=== Exercise prompt ===
No pictures should appear. The lines from the beginning of the listing through the one holding "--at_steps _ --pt" must be reproduced exactly, and nothing more.
(Entries provided begins)
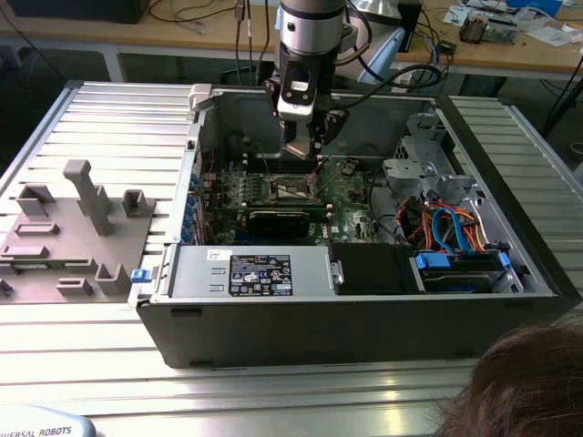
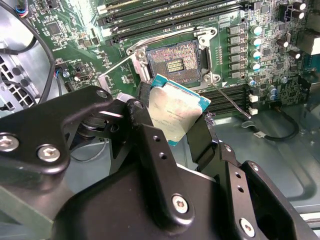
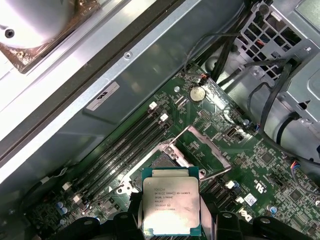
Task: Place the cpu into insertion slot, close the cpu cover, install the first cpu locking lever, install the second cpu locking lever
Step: 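Place the cpu into insertion slot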
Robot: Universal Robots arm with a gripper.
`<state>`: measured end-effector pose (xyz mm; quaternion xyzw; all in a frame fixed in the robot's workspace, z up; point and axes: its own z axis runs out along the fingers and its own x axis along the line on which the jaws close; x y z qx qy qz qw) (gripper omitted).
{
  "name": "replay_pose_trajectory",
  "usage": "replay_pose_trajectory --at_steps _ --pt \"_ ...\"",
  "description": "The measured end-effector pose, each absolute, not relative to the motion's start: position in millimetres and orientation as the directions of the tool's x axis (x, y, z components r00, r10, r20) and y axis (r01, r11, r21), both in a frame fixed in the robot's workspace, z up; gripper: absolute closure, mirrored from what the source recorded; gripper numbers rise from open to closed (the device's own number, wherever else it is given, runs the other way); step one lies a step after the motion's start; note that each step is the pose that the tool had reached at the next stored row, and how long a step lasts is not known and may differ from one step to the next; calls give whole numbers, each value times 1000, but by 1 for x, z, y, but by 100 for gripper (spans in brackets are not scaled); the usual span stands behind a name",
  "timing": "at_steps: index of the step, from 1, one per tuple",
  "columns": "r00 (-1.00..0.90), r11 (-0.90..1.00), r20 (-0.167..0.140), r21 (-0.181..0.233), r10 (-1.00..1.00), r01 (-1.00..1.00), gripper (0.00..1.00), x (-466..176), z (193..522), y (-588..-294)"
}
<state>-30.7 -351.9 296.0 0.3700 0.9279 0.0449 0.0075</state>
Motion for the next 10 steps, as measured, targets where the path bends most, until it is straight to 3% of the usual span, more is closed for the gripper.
replay_pose_trajectory --at_steps 10 --pt "-719 715 19 89 695 693 46 -31 296 -352"
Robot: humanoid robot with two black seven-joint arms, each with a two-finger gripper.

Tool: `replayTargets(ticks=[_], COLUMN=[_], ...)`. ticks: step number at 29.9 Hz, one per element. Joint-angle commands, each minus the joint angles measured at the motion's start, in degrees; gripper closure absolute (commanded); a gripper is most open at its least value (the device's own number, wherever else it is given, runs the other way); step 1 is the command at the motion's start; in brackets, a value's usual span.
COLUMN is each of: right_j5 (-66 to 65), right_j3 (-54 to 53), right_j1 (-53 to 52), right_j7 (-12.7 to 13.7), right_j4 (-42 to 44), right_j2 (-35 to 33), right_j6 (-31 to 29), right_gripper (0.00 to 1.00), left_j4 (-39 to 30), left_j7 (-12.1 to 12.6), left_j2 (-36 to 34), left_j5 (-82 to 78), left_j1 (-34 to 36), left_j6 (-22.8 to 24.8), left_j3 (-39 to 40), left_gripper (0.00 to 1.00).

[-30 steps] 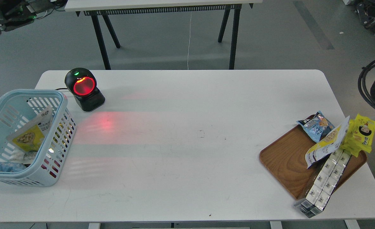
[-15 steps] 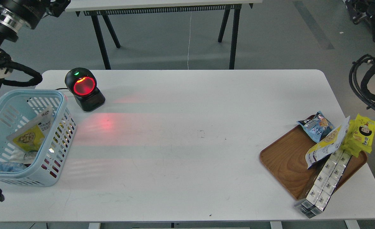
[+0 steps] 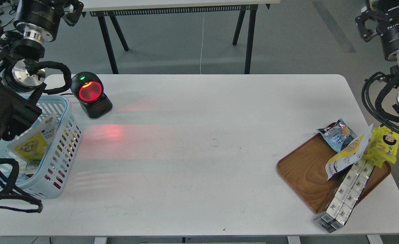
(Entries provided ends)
=== Task output ===
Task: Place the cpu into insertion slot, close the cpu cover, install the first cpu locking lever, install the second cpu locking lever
Step: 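Place the cpu into insertion slot
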Robot: Universal Robots arm with a gripper.
`<state>`: measured end-effector pose (xyz mm; quaternion xyzw; all in a frame fixed in the robot's workspace, z up; point and axes: its own z axis runs out along the fingers and its own x axis along the line on which the jaws close; x y z qx qy qz qw) (gripper omitted).
{
  "name": "replay_pose_trajectory",
  "usage": "replay_pose_trajectory --at_steps _ --pt \"_ ...\"",

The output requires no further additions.